## Task item
What lines in the data below mention the string "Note"? Copy them out.

^^^^^^^^^^^^^^^^

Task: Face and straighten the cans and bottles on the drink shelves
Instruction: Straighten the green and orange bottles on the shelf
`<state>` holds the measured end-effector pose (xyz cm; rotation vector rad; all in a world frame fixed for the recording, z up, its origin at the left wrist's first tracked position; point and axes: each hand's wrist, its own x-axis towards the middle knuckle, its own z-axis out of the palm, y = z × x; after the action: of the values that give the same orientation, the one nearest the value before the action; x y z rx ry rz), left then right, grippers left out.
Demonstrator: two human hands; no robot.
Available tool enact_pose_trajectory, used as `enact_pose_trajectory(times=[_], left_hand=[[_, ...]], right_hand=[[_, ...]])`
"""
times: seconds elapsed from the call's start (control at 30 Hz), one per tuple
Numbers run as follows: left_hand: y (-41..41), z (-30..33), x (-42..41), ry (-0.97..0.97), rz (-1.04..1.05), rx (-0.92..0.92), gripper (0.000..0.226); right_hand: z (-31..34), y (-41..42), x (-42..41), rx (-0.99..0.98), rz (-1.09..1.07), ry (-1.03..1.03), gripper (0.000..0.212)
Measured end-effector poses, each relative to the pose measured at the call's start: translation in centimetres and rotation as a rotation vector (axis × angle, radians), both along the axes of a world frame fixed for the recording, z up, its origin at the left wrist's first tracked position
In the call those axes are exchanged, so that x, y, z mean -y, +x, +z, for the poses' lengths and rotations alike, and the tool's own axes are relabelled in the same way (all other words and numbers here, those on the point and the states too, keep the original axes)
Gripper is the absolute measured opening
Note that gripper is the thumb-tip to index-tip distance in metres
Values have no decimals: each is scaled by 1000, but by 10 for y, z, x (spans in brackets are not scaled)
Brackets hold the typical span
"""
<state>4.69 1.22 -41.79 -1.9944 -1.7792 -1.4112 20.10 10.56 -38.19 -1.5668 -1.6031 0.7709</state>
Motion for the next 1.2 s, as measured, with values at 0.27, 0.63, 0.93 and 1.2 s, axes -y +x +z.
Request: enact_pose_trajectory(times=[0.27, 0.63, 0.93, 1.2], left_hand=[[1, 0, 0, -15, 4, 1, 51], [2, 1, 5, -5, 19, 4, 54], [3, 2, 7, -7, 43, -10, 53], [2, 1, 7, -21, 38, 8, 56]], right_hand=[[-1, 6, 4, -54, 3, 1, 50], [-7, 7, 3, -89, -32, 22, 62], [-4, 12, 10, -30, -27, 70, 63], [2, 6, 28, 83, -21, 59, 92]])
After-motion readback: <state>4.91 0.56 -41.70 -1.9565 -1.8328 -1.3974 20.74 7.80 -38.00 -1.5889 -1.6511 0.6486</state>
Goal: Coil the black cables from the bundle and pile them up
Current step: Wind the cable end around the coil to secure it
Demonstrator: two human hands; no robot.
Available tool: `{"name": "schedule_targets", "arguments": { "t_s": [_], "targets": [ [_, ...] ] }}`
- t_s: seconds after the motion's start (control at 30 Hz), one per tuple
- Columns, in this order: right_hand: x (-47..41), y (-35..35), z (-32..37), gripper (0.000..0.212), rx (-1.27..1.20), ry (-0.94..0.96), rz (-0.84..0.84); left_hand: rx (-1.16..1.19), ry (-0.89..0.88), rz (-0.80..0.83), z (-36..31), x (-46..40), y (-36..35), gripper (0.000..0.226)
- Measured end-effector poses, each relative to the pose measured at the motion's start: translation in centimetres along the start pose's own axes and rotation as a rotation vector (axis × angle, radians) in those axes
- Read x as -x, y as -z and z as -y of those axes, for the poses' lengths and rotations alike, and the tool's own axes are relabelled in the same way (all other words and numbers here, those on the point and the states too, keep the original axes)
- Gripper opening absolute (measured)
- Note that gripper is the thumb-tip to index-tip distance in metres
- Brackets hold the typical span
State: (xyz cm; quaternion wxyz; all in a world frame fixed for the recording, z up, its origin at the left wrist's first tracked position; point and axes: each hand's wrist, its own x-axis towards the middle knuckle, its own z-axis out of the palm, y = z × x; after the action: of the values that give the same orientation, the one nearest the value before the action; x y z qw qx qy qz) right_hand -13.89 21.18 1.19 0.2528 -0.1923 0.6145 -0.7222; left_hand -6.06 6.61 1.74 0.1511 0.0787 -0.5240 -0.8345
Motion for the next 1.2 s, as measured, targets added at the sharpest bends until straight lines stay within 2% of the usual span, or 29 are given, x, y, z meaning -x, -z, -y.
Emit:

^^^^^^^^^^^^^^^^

## Answer space
Note that gripper is the thumb-tip to index-tip distance in metres
- Note that gripper is the thumb-tip to index-tip distance in metres

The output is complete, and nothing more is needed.